Chris Donnelly and I poured over 397,605 posts to identify the top trends on LinkedIn in 2026. Get access to the full 80-page report below.

In 2024, I went from 3,000 to 100,000 followers in 6 months. It was insane.

But if I posted that same content today, it would flop.

Why?

Because once something works on LinkedIn, everyone copies it. Once everyone copies it, people develop banner blindness. They stop noticing.

Novelty stops the scroll.

That's why we create the Saywhat Algorithm Report every few months. The game is constantly changing.

Last week, Chris Donnelly and I broke down the Q1 2026 State of the Algorithm Report live to 1,100 people. We spent weeks analyzing 397,605 LinkedIn posts.

There were tons of findings, but one stood out to me in particular:

2026 is the Human Era.

What Stopped Working

For 2 years, there were 2 ways to grow on LinkedIn.
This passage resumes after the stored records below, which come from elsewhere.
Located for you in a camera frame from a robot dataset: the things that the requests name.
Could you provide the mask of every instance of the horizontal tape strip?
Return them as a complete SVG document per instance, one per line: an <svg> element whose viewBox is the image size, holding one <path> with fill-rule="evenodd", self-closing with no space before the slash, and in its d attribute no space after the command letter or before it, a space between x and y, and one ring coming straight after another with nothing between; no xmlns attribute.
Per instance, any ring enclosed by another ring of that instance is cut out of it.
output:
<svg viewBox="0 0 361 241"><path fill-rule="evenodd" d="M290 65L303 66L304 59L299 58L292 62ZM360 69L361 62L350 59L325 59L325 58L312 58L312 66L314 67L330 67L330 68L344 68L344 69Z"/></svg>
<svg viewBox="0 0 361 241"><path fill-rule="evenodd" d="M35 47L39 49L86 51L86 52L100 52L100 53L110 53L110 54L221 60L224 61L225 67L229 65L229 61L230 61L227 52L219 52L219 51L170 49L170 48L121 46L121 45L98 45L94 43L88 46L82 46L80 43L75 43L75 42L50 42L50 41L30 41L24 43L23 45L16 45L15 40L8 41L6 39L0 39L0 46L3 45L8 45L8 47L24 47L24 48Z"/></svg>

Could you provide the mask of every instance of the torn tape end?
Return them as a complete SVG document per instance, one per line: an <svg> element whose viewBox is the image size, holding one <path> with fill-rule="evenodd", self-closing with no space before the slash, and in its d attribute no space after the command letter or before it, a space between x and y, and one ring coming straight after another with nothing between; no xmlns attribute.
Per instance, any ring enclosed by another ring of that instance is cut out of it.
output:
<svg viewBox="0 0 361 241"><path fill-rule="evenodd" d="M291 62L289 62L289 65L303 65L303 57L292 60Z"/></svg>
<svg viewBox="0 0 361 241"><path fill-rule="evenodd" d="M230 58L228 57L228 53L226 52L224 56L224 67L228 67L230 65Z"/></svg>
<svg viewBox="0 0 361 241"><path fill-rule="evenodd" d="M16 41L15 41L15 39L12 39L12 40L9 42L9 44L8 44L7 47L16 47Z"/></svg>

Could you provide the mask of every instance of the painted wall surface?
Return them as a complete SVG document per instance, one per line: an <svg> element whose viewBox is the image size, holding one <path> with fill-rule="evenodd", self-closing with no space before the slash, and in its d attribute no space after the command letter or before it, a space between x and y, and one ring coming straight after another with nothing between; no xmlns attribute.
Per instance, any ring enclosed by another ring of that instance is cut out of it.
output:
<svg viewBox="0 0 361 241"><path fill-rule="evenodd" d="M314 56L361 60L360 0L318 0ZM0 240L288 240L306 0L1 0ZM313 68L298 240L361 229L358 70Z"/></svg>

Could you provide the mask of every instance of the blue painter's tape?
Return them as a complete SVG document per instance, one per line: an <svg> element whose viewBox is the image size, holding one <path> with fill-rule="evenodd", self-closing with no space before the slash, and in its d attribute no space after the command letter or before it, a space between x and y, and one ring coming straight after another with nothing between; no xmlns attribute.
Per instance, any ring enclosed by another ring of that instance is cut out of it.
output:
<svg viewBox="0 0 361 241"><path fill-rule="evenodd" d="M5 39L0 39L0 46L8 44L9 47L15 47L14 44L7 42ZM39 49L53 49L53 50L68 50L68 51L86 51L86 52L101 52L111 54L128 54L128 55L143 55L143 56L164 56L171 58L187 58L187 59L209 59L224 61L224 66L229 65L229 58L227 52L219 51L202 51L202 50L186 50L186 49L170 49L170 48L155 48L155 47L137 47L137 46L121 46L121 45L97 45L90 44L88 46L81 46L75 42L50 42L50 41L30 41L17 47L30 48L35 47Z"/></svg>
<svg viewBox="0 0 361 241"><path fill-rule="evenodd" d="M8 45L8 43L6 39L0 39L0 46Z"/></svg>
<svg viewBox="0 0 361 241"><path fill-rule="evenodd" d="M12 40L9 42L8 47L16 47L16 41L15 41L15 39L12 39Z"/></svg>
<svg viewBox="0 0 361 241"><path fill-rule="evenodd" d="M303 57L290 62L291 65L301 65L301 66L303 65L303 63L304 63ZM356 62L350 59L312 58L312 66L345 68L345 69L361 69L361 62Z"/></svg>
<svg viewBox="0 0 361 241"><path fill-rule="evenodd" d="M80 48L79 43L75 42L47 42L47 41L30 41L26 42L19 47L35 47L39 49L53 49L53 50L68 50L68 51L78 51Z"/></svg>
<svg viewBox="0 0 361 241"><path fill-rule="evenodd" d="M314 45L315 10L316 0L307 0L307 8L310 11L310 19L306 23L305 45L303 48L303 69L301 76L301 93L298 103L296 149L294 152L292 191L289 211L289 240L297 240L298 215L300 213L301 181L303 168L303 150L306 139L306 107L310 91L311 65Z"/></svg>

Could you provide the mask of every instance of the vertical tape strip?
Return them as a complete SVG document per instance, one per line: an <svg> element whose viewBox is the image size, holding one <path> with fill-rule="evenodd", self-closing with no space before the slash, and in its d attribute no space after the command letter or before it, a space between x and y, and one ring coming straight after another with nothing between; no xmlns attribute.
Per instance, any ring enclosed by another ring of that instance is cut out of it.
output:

Be relatable to as many people as possible. Or teach something educational to as many people as possible.

Posts about remote work, kindness, and broad leadership won big. So did "5 lessons" and "10 frameworks" posts that could apply to anything.

The biggest hits of 2024-25 looked like this:

That era is over.

AI commoditized all of it. Anyone can generate a "manager who cares" post or a "10 frameworks" carousel in 20 minutes. The value went to zero.

So What Wins Now?

Your humanity.

And the first place you can show it, is in your hooks. Here are 3 patterns that AI can’t fake:

1/ Authority Hooks

The first line now has to answer: “Why should I listen to you over the 50 other people talking about this?”

Think a specific result, number or situation. For example, Alex wrote about how Deel scaled to $1bn ARR as a 100% remote company. Only he can say that.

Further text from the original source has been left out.